Au total, 692 combattants de la milice Mobondo se sont rendus aux forces armées de la République démocratique du Congo. À ce bilan s’ajoute un arsenal conséquent composé de 92 armes de calibre 12, 75 fusils AK-47, 3 mitrailleuses PKM, ainsi que 3 mortiers de 60 mm, sans compter plusieurs munitions de guerre.

Ce bilan illustre les opérations intensifiées dans le territoire de Kwamouth, présenté mardi 24 mars 2026 au vice-Premier ministre et ministre de la Défense nationale, Guy Kabombo Muadiamvita, lors d’un briefing axé sur les opérations sécuritaires menées dans la 11ᵉ région militaire, en prélude à la 13ᵉ conférence des gouverneurs de provinces organisée dans la ville de Bandundu, province de Kwilu.
Lors de cette présentation, le général de brigade Moyo Rabbi Richard, commandant par intérim de la région, a mis en avant des résultats significatifs dans la traque des miliciens Mobondo.
Malgré ces avancées, le général Moyo a déploré que le phénomène Mobondo persiste, certains individus continuant d’exploiter la situation à des fins lucratives, « malgré le sang déjà versé ».

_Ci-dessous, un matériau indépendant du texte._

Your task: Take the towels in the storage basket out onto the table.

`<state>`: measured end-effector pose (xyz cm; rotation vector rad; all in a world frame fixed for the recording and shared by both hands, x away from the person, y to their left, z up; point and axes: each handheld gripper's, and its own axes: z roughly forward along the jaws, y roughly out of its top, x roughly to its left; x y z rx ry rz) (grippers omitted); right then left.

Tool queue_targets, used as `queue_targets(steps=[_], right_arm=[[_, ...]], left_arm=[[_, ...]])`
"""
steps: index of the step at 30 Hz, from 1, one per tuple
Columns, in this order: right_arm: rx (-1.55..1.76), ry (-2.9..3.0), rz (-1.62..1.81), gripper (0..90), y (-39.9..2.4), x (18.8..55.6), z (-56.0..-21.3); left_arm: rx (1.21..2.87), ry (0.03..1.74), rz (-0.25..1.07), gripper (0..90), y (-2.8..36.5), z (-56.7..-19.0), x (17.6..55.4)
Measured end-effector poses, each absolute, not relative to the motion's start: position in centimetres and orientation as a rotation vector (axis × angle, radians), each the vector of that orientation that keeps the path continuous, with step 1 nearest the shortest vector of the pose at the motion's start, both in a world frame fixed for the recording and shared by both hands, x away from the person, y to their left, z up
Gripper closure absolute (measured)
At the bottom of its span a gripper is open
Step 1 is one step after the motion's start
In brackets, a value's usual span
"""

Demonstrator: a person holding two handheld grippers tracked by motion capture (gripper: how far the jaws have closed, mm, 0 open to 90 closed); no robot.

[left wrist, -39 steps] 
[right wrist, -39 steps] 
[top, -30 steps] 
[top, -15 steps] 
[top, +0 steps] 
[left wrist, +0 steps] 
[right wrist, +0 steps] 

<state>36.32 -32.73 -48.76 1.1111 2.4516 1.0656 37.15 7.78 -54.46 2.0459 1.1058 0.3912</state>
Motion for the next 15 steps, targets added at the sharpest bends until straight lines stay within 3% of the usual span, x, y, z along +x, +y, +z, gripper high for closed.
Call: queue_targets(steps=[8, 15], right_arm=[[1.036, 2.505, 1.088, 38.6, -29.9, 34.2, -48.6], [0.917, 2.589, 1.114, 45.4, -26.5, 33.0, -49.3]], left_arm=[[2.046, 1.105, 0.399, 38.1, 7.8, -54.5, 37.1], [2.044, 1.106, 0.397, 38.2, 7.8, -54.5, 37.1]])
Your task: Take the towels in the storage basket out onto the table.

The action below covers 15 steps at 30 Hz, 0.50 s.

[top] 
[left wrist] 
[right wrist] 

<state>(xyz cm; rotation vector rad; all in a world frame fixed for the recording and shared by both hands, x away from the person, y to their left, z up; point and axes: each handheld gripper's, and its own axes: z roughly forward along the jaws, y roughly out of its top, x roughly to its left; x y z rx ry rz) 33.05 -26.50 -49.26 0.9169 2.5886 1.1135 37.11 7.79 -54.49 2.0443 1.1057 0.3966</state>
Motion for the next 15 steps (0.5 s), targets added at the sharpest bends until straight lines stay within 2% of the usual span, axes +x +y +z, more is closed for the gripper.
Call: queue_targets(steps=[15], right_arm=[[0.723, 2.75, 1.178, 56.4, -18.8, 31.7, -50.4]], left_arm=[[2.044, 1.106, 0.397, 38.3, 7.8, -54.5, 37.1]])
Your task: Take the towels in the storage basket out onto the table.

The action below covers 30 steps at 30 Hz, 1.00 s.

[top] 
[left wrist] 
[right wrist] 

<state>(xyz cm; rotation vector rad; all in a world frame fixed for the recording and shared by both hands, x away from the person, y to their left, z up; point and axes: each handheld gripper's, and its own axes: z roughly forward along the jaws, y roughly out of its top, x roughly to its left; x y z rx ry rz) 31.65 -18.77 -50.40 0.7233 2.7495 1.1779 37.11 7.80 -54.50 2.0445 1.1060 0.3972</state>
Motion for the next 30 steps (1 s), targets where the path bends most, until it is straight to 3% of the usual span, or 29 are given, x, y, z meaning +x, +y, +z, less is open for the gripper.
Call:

« Face à cette situation, il a plaidé pour un dialogue sincère entre les parties en conflit, ainsi que pour le retour des populations autochtones et des chefs coutumiers dans leurs milieux d’origine, encore occupés par des groupes armés », indique le compte-rendu partagé par le capitaine Antony Mwalushayi, porte-parole de l’opération Ngemba ciblant les miliciens Mobondo.

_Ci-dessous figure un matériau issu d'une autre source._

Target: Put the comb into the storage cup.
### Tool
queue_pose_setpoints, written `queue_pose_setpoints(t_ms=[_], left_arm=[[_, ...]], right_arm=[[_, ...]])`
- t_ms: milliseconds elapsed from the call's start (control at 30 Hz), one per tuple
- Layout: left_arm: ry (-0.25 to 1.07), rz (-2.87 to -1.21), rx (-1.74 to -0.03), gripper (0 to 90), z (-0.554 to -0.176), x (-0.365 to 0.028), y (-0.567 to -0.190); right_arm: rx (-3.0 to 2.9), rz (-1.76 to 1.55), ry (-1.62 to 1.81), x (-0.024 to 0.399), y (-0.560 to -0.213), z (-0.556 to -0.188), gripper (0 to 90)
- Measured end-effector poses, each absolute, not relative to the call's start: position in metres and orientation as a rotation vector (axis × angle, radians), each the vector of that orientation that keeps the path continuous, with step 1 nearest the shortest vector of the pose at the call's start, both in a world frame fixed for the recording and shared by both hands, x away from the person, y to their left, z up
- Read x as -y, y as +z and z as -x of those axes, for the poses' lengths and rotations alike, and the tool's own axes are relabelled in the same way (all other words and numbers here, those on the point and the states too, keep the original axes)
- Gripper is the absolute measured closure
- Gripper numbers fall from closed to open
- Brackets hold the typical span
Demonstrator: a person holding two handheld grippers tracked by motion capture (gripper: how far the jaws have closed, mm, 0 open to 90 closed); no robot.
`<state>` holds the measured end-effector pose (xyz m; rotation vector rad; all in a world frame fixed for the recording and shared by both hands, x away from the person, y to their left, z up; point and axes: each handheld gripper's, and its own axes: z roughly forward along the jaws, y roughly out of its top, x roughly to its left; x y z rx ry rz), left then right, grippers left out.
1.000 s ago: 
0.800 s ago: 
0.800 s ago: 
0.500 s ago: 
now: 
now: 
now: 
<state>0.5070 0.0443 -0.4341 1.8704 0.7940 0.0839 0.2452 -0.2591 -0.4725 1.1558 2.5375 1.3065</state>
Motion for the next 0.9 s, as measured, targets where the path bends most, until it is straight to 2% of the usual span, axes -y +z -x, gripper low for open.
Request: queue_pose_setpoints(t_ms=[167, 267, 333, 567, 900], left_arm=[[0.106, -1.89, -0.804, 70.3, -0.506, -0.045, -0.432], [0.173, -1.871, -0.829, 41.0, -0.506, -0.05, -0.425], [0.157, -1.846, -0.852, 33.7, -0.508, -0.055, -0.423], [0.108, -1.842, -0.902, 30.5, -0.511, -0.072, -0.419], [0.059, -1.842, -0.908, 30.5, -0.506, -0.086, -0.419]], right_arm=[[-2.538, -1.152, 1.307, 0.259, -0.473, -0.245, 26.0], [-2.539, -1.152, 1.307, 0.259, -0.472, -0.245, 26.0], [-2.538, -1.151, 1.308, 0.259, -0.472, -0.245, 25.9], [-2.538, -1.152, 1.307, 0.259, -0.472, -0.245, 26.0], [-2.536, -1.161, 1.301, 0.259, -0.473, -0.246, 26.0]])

Dans ce contexte, le général Moyo a également appelé au renforcement des actions de sensibilisation afin de favoriser la cohabitation pacifique entre les communautés Teke, Yaka, Nunu et Tende. Il a insisté sur « l’appui au Service d’information et de communication des Forces armées (SCIFA) ainsi qu’au Service d’éducation civique et d’actions sociales (SECAS) dans l’objectif d’améliorer les relations entre la population et son armée ».
La milice Mobondo a émergé en 2022, à la suite d’un conflit foncier entre les communautés Teke et Yaka dans le territoire de Kwamouth, province de Mai-Ndombe. Les violences meurtrières, souvent accompagnées de pillages, perpétrées par cette milice, se sont progressivement étendues aux provinces de Kwango, Kwilu et même à Kinshasa.